For many, Ms Clark's experience will seem all too familiar, even funny. But British children's lack of knowledge about sex is at the heart of an issue that is about to burst forward on the national political scene: teenage pregnancy.
While rates of teen pregnancy are falling across Europe, the number of teen mothers in Britain rose 7.5% between 1994 and 1996. Young girls in Britain are twice as likely to get pregnant as girls in Germany, four times more likely than girls in France and seven times more likely than teens in the Netherlands.
The government is clearly aware that the trend not only causes social disruption but increases the pressure on welfare services it is desperately trying to reduce.
The government's social exclusion unit, headed by Pubic Health Minister Tessa Jowell, has released a controversial report about how to tackle the problem.
It is controversial because, although everyone agrees that the rising number of teen pregnancies is a tragedy, there is widespread disagreement about how to prevent it.
Sex education campaigners are firmly divided into two camps.
Traditional groups like Family Youth Concern argue that teaching children to wait the only way.
"The government's current policy is to tell kids about contraception but that's obviously failed," said spokeswoman Valerie Riches. "Young people need to know the truth. From a health, personal and social welfare point of view, they should put off sex."
Other groups, such as the British Pregnancy Advisory Service - which provides abortions - and the Brook Advisory Service - which provides sex counselling and contraception to young girls - say kids will have sex no matter what, and schools and parents must provide them with information to deal with it maturely.
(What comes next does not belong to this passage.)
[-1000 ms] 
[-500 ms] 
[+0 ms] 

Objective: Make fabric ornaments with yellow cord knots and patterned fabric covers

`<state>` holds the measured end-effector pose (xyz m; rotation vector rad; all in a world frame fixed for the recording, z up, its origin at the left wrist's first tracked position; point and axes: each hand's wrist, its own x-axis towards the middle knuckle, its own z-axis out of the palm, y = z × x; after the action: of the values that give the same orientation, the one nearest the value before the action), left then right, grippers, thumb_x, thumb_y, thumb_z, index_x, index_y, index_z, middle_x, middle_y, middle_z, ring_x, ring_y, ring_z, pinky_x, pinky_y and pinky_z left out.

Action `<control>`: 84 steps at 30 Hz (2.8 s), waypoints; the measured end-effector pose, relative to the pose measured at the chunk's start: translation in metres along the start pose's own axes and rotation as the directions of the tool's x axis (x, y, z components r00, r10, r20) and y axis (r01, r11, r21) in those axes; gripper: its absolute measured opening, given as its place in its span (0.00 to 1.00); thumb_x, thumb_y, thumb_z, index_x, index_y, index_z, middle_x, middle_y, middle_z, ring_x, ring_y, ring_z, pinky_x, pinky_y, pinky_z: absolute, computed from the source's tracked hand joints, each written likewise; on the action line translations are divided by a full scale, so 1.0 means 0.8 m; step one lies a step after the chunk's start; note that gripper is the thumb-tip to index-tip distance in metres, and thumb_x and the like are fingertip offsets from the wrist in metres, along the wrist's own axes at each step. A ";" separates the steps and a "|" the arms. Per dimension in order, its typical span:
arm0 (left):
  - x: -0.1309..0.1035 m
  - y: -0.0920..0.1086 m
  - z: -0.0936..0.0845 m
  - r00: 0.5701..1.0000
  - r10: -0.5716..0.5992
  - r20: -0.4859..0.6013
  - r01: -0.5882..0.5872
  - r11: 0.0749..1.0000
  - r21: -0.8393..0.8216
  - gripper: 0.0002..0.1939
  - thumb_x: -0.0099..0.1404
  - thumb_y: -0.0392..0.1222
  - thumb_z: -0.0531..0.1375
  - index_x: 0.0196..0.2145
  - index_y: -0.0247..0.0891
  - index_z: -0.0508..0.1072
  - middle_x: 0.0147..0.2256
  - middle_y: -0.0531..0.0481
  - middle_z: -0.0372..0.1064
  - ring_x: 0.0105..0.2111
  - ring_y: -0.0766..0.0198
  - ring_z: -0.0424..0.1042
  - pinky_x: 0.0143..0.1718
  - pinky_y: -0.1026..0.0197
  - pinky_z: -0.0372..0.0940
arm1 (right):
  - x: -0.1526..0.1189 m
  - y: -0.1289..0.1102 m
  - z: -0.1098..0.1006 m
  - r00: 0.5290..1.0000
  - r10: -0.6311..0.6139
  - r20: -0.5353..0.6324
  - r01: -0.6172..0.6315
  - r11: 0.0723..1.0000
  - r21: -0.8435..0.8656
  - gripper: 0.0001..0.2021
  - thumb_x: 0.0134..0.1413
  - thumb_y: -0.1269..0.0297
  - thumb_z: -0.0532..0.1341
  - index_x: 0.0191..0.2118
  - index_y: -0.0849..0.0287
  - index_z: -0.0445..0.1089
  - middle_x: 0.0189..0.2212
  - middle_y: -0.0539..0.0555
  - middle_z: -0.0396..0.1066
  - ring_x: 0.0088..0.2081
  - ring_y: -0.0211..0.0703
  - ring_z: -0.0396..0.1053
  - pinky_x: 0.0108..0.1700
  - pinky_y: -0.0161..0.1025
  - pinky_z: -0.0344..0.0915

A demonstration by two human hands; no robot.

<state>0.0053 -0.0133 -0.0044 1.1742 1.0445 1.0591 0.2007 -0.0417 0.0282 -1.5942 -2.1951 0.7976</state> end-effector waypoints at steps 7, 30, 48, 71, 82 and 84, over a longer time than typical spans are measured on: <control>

The government has looked at a range of programmes when considering its report.
It is thought to have considered, for example, programmes as different as America's Virginity Clubs, which reward young girls with status for waiting until marriage to have sex, and the Dutch education model, which advocates teaching about sexual relationships, contraception and abortion to children as young as five.
Let's talk about sex
Virginity clubs in the United States (though they have an obvious agenda) teach girls about the difficulties of entering into sexual relations before they are ready. Dutch families and educators say their message is not a rebellion-provoking "don't you dare" warning but a mature discussion of the options and physical and psychological consequences of sex.
In Britain, where the head-in-the-sand approach is still an undeniable part of everyday life, this kind of openness may be difficult to achieve.
"We as a nation are used to thinking about sex as something naughty or not to be discussed," said Melanie Clark. " That simultaneously makes it far more appealing to kids and harder for us to talk to them about."
Roger Ingham, the director of the Sexual Research Centre at Southampton University, who has carried out several surveys on teen sex, agrees.
"I think the problem the government faces is that the key issue is how open we're prepared to be in this country about sex," he said.
"The debate has been had on moral ground for so long that they have to be pretty sure that if they recommend a move towards openness, they're not going to face a big backlash."
As they look forward to the report, campaigners on both sides hope - but don't expect - a radical departure from current government policy.
"The problem is we've never developed a clear co-ordinated strategy on giving young people the skills they need. We fumble from one teenage scandal headline to the next without trying to get a service near to all teenagers that they want and trust. That's why we never make any progress," said Alison Hadley, policy officer for the Brook Advisory Service.
"The Government has to be very bold to accept that teenagers do have sex. If they sit on the fence, they could undermine sensible recommendations."